A former Tuxedo Park businessman is suing a former friend for allegedly faking him out of $1.7 million in a 15 years long $50 million Ponzi scheme.
Brian Costello accused Barry Breeman, also of Tuxedo Park, of fraud, in a March 21 complaint filed in U.S. District Court in White Plains.
The alleged fraud was revealed last September when Breeman tried to kill himself, according to the complaint, and admitted in a suicide note that he “stole a lot of money from many investors for non-existent real estate deals.”
Costello, who founded Brimar Industries, a New Jersey company that makes safety products, describes himself as a self-made businessman. He retired in 2019 and moved to Fort Myers, Florida.
Breeman was a co-founder of Caribbean Property Group, a real estate investment firm that focused on properties in Latin America and the Caribbean.
The men became acquainted when their children attended the same school, the complaint states, and they became close friends.
Costello says Breeman was well-known as a sophisticated real estate investor “with high-profile financial and political connections in the United States, Puerto Rico, and elsewhere.”
In 2009, Breeman asked Costello to invest in Puerto Rican real estate, according to the complaint, and Costello loaned him $191,667.
Every year or so, Breeman allegedly pitched new deals, and Costello invested from $25,000 to $400,000 at a time. In return, he was to receive interest payments or percentages of investment profits.
Costello claims he was strung along for four years on a purported $1.5 billion deal to buy a Puerto Rican real estate portfolio.
“Undaunted,” the complaint states, “Mr. Breeman asked Mr. Costello for even more money.” Costello invested nearly $210,000, then $100,000, $300,000 and $100,000, from 2016 to 2020.
If the deal closed, Breeman allegedly told Costello, he would receive $4.95 million.

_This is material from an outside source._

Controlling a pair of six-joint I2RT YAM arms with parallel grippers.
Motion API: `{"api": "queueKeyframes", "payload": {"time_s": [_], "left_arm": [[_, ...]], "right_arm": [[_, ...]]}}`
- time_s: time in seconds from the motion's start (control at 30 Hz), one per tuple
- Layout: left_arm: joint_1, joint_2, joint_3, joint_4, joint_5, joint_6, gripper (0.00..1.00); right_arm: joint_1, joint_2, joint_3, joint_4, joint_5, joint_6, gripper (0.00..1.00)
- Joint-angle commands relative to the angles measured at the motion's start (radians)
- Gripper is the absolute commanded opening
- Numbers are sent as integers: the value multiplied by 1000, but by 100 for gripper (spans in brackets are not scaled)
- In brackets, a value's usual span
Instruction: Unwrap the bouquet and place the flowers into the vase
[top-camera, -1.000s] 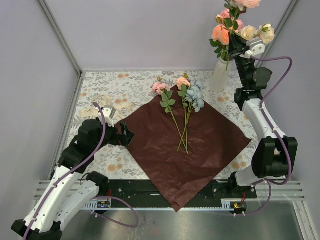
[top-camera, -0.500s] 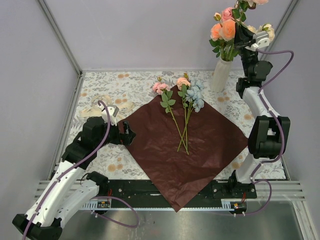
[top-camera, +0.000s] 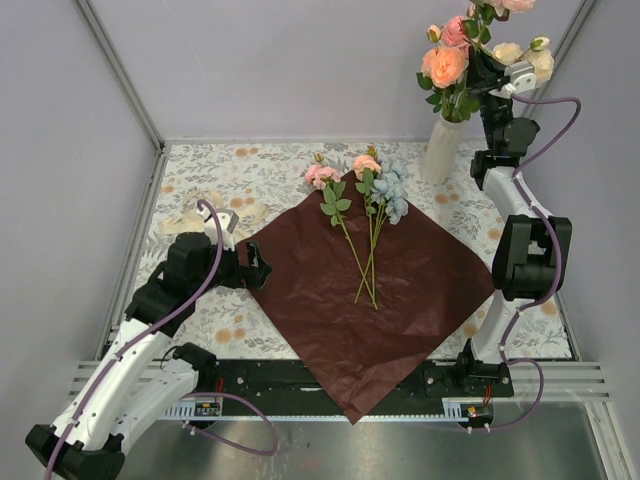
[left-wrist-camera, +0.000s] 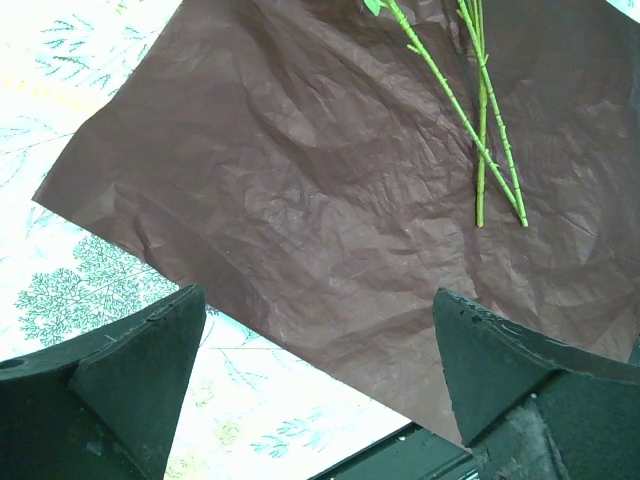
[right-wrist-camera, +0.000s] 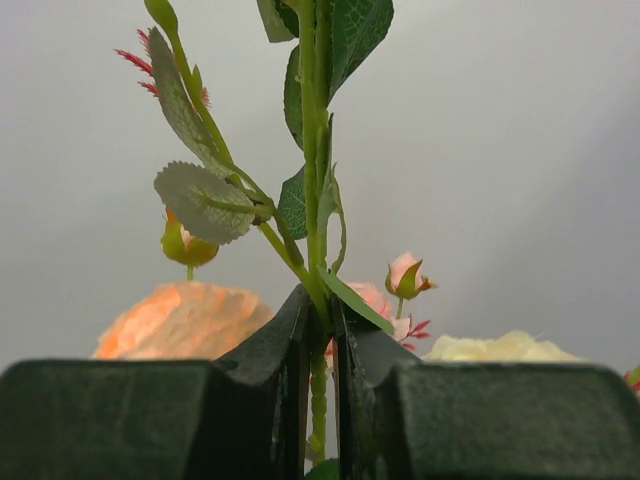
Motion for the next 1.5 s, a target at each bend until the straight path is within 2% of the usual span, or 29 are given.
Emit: {"api": "queueKeyframes", "payload": {"time_s": [0.0,0.17,0.43,0.87,1.0,1.2,1.33,1.47], "left_arm": [[-2,2,-3,31,-27,3,99],[-3,6,-2,31,-21,4,99],[-3,-13,-3,31,-19,3,99],[-3,-40,1,36,1,4,99],[-3,-56,3,37,2,4,99],[-3,-78,0,39,11,3,99],[-3,-92,-3,39,13,1,99],[-3,-96,-2,40,22,1,99]], "right_arm": [[-2,19,17,63,9,29,0],[-2,36,-26,55,32,67,7],[-2,47,-123,-11,105,35,16],[-1,-97,-242,-345,213,43,42],[4,-166,-299,-445,214,55,54],[10,-303,-348,-696,254,142,64],[27,-393,-345,-932,263,202,64],[52,-459,-289,-1187,308,349,62]]}}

In all, Costello claims, he invested and loaned $1.8 million to Breeman. He received “limited financial returns” and lost more than $1 million.

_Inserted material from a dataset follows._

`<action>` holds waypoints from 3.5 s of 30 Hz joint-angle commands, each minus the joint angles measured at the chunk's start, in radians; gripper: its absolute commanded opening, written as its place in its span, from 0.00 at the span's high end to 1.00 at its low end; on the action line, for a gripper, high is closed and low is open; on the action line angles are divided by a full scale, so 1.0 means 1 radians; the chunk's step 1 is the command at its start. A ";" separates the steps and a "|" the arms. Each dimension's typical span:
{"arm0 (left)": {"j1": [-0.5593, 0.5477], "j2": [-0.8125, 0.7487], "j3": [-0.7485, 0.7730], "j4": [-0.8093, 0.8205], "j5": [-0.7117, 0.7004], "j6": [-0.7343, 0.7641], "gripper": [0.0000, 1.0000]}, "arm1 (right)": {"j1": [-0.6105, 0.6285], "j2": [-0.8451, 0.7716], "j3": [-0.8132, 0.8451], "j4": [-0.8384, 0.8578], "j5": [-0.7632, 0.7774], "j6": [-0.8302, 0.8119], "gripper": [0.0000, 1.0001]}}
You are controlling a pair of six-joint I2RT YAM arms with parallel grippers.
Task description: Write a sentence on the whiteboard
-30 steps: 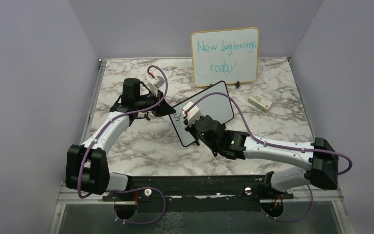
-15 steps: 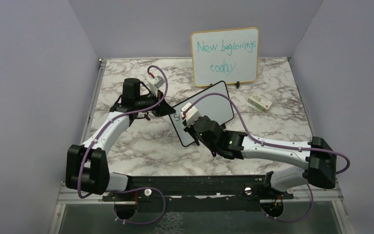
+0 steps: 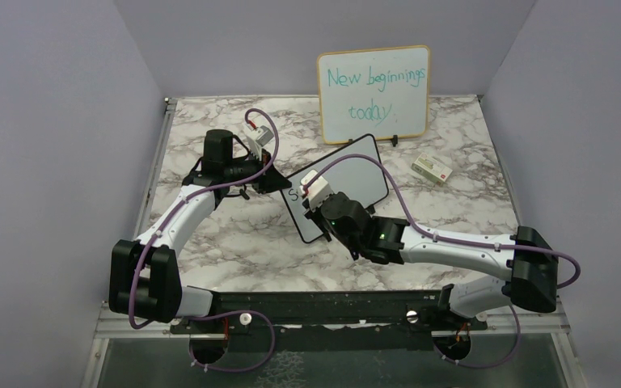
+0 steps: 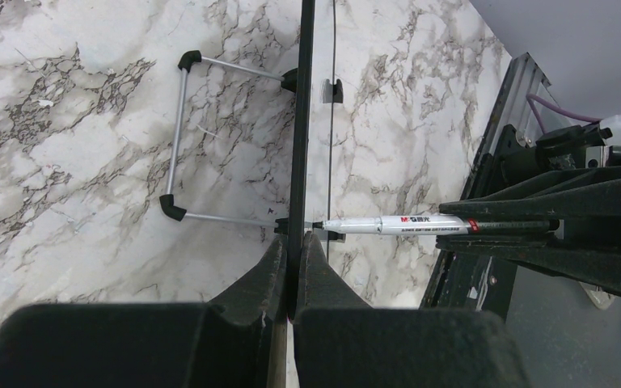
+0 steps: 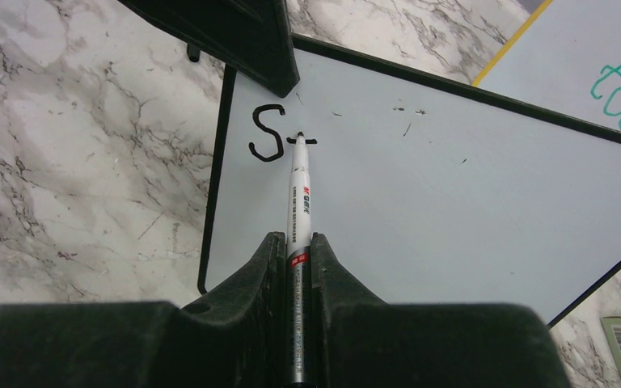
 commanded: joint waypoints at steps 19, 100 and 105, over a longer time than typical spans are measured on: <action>-0.020 0.043 -0.010 -0.088 -0.068 0.044 1.00 | -0.003 -0.005 -0.010 -0.074 -0.022 0.042 1.00; -0.028 0.050 -0.006 -0.108 -0.079 0.059 1.00 | -0.016 -0.006 -0.029 0.069 0.044 -0.017 1.00; -0.028 0.050 -0.006 -0.110 -0.081 0.060 1.00 | -0.018 0.004 -0.026 0.050 0.041 -0.010 1.00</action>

This past September, Breeman tried to kill himself but survived, the complaint states. On Sept. 19 Breeman’s wife, Pamela, gave Costello a suicide note that Breeman had written to her.
The purported suicide note says Breeman had been running a Ponzi scheme that was about to unravel, according to the lawsuit. He told his wife it would be “much better for you, that I commit suicide, rather than becoming a living target for the people I defrauded.”
He instructed his wife to conceal her jewelry and paintings, to prevent creditors from getting them, and to file for bankruptcy, to “fend off angry creditors.”
Since the attempted suicide, the complaint states, Breeman has continued to work on real estate deals.
Costello accused Breeman of violating federal securities regulations, breach of contract, breach of good faith and fair dealing, fraud, and conversion of assets. He accused Breeman and his wife, Pamela, of unjust enrichment and fraudulent transfer or assets.
Attempts to get the Breeman’s contact information, to ask for their side of the story, failed.